Exercise details:
Among the lines of the data, copy those that hold "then".

Records from a dataset:
####
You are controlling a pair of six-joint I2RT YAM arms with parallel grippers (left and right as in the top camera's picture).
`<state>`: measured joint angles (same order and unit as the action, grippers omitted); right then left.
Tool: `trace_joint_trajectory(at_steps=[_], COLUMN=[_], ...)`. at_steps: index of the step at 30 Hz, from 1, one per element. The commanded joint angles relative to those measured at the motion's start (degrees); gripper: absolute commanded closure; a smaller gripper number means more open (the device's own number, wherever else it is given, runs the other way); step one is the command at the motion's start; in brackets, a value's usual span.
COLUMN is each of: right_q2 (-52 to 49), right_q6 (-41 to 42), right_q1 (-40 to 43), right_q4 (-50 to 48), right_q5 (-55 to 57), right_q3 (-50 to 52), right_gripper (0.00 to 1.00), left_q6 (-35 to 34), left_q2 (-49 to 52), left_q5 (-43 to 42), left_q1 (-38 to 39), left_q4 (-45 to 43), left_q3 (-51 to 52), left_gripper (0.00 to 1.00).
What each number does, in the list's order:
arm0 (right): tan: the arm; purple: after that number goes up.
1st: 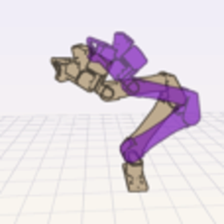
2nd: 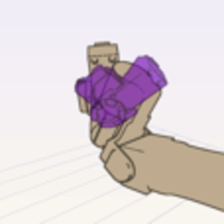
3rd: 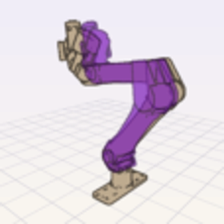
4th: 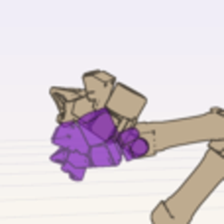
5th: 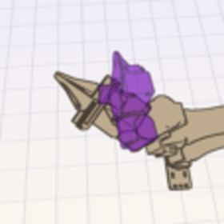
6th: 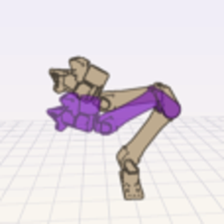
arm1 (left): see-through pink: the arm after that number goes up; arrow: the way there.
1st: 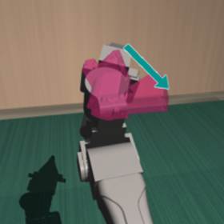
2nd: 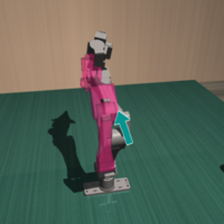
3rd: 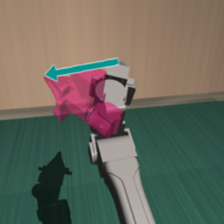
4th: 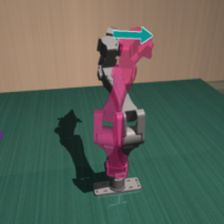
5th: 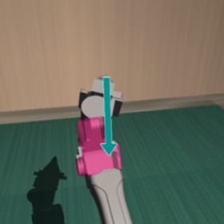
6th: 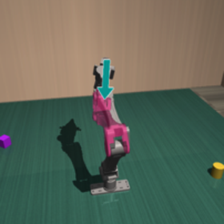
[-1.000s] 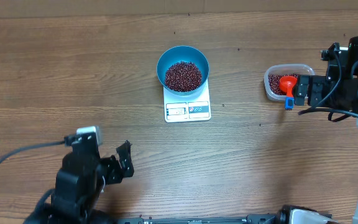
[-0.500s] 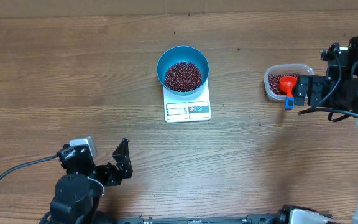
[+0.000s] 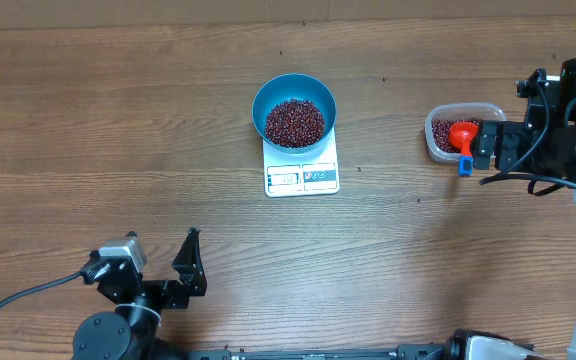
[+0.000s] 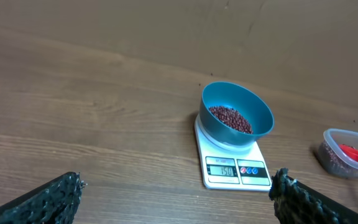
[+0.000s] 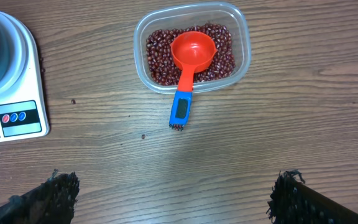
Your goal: Scoop item into bowl and weigh 150g on scale
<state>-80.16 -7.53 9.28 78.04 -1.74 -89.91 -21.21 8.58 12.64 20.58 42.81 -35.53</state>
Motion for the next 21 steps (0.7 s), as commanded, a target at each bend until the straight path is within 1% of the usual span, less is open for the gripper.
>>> trace_joint_trajectory(at_steps=[1,5,11,15,21], right_q2=[0.0,0.0,0.0,0.0,0.0], right_q6=[-0.1,-0.1,-0.1,-0.1,-0.1], right_q1=[-0.2,-0.2,-0.2,-0.2,-0.2], right_q4=[-0.1,-0.1,-0.1,-0.1,-0.1], right_q5=[-0.5,-0.5,-0.5,-0.5,-0.5], right_q3=[-1.2,-1.2,-1.2,-1.2,-1.2], right_gripper=[0.0,0.0,0.0,0.0,0.0], left_q6=[3.5,3.4,2.7,-0.3,-0.6], left_q2=[-1.6,-2.6,-7.0,-8.4,-8.4], left_q5=[2.1,2.9,3.5,3.9,3.9], left_q1=[-0.3,-0.3,-0.3,-0.3,-0.3], left_q4=[0.2,0.7,0.7,0.5,-4.0], left_q3=[0.6,0.6,3.6,6.6,11.2], left_gripper=[0.0,0.0,0.01,0.01,0.0])
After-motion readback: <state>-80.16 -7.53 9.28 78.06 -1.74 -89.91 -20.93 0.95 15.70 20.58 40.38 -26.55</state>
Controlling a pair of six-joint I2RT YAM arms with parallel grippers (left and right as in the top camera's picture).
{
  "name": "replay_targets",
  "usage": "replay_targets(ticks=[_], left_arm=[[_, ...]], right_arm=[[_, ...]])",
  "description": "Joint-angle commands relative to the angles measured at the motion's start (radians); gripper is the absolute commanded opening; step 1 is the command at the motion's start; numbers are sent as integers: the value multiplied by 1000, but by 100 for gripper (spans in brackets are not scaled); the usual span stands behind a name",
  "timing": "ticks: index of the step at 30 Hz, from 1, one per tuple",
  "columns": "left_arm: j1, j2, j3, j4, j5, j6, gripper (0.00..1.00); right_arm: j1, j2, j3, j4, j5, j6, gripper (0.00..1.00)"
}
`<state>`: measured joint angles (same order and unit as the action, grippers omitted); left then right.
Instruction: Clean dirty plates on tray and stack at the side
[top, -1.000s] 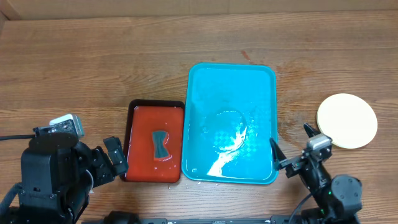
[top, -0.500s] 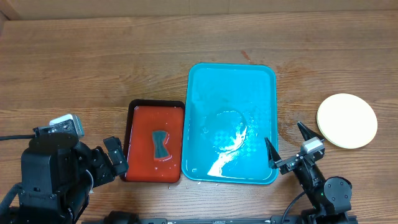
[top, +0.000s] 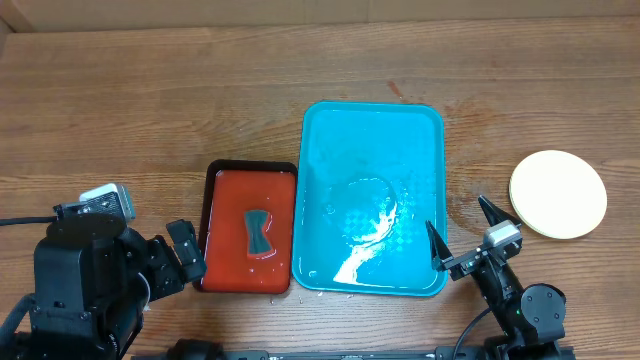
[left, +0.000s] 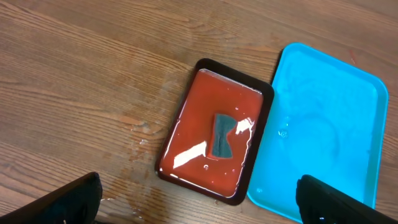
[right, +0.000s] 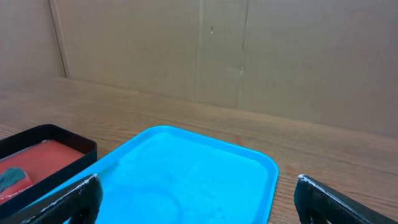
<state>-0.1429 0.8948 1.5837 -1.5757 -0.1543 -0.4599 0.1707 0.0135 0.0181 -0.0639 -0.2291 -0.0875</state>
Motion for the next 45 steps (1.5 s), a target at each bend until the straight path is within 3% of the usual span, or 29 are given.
replay_targets(ticks=[1, 7, 9, 11, 15, 18, 25, 32, 45], left_arm=[[4, 2, 7, 2, -10, 19, 100], [8, -2, 7, -13, -18, 20, 100], [23, -20, -3, 27, -128, 38, 100], [48, -82, -92, 245, -135, 81, 100], [97, -203, -330, 611, 60, 290, 100], [135, -305, -536, 830, 162, 355, 100], [153, -579, -975, 1110, 185, 343, 100], [182, -888, -1291, 1223, 185, 257, 100], [183, -892, -1579, 1503, 181, 251, 100]], right_arm=[[-2, -11, -10, 6, -4, -7, 100], [-2, -11, -10, 7, -4, -7, 100], [-2, -11, -10, 7, -4, -7, 100], [-2, -11, -10, 6, -4, -7, 100], [-2, -11, -10, 6, -4, -7, 100], [-2, -11, -10, 6, -4, -7, 100], [-2, -11, -10, 6, -4, -7, 100], [-2, -11, -10, 6, -4, -7, 100], [-2, -11, -10, 7, -4, -7, 100]])
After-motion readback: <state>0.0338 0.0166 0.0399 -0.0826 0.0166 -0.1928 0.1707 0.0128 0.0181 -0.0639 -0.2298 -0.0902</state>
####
Exercise solution:
`<state>`: measured joint angles (same order and unit as the action, grippers omitted); right then left.
`<state>`: measured joint angles (same order and unit as the action, grippers omitted); left then right.

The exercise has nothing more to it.